ACTIVITY>
Return the data below exactly, stopping after the line with "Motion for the".

DATA SECTION>
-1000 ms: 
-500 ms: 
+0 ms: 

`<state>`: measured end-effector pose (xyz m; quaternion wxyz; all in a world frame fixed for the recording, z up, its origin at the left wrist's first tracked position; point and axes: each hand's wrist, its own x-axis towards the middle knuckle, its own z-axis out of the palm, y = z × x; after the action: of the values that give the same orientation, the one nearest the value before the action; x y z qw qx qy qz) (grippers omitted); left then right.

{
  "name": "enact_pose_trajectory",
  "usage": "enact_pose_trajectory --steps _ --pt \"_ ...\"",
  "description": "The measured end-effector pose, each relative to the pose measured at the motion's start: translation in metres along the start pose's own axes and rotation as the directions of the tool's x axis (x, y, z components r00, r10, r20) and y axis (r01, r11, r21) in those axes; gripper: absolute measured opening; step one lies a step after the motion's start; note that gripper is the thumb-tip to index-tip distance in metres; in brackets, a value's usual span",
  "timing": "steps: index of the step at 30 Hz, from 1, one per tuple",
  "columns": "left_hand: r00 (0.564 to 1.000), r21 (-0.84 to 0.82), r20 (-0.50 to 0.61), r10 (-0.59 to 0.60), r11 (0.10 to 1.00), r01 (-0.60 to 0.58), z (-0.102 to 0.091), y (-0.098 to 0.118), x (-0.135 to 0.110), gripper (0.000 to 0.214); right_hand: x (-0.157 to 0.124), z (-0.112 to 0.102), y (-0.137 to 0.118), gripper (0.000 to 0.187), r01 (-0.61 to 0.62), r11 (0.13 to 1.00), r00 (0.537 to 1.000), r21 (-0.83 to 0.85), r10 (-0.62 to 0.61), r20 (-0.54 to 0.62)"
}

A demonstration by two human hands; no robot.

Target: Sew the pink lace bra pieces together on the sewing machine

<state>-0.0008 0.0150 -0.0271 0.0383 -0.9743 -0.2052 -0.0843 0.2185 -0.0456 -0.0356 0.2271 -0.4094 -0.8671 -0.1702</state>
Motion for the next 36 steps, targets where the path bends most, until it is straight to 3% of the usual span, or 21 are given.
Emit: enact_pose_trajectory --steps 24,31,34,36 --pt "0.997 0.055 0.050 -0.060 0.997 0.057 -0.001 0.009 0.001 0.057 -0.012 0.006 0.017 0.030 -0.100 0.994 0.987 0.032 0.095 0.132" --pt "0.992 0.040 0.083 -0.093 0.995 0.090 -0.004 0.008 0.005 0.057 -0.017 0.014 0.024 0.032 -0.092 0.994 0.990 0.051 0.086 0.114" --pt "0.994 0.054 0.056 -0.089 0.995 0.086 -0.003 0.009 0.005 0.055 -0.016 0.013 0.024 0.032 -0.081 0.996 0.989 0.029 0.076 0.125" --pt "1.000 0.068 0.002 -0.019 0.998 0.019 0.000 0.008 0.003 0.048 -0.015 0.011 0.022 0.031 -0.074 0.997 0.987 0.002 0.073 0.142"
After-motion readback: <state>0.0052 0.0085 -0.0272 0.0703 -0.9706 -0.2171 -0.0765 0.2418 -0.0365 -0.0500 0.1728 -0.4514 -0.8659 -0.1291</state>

OUTPUT>
-1000 ms: 
-500 ms: 
+0 ms: 

`<state>`: measured end-effector pose (xyz m; quaternion wxyz; all in a world frame fixed for the recording, z up, its origin at the left wrist's first tracked position; point and axes: each hand's wrist, its own x-axis towards the middle knuckle, its own z-axis out of the palm, y = z × x; after the action: of the values that give the same orientation, the one nearest the value before the action; x y z qw qx qy qz) (grippers omitted); left then right.

{
  "name": "enact_pose_trajectory",
  "usage": "enact_pose_trajectory --steps _ --pt \"_ ...\"",
  "description": "The measured end-effector pose, each relative to the pose measured at the motion's start: translation in metres along the start pose's own axes and rotation as the directions of the tool's x axis (x, y, z components r00, r10, r20) and y axis (r01, r11, r21) in those axes; gripper: absolute measured opening; step one lies a step after the motion's start; note that gripper is the thumb-tip to index-tip distance in metres; in brackets, a value's usual span",
  "timing": "steps: index of the step at 30 Hz, from 1, one per tuple",
  "columns": "left_hand: r00 (0.564 to 1.000), r21 (-0.84 to 0.82), r20 (-0.50 to 0.61), r10 (-0.59 to 0.60), r11 (0.10 to 1.00), r01 (-0.60 to 0.58), z (-0.102 to 0.091), y (-0.098 to 0.118), x (-0.135 to 0.110), gripper (0.000 to 0.214); right_hand: x (-0.157 to 0.124), z (-0.112 to 0.102), y (-0.137 to 0.118), gripper (0.000 to 0.187), r01 (-0.61 to 0.62), r11 (0.13 to 1.00), r00 (0.537 to 1.000), r21 (-0.83 to 0.85), r10 (-0.62 to 0.61), r20 (-0.54 to 0.62)"
}

A demonstration by two human hands; no robot.

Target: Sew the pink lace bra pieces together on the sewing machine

<state>-0.0008 0.0150 -0.0271 0.0383 -0.9743 -0.2052 -0.0843 0.2185 -0.0456 -0.0356 0.2271 -0.4094 -0.8671 -0.1702</state>
Motion for the next 36 steps, targets where the path bends most, until it is straight to 3% of the usual span, or 21 are given.

The exercise asks for nothing further.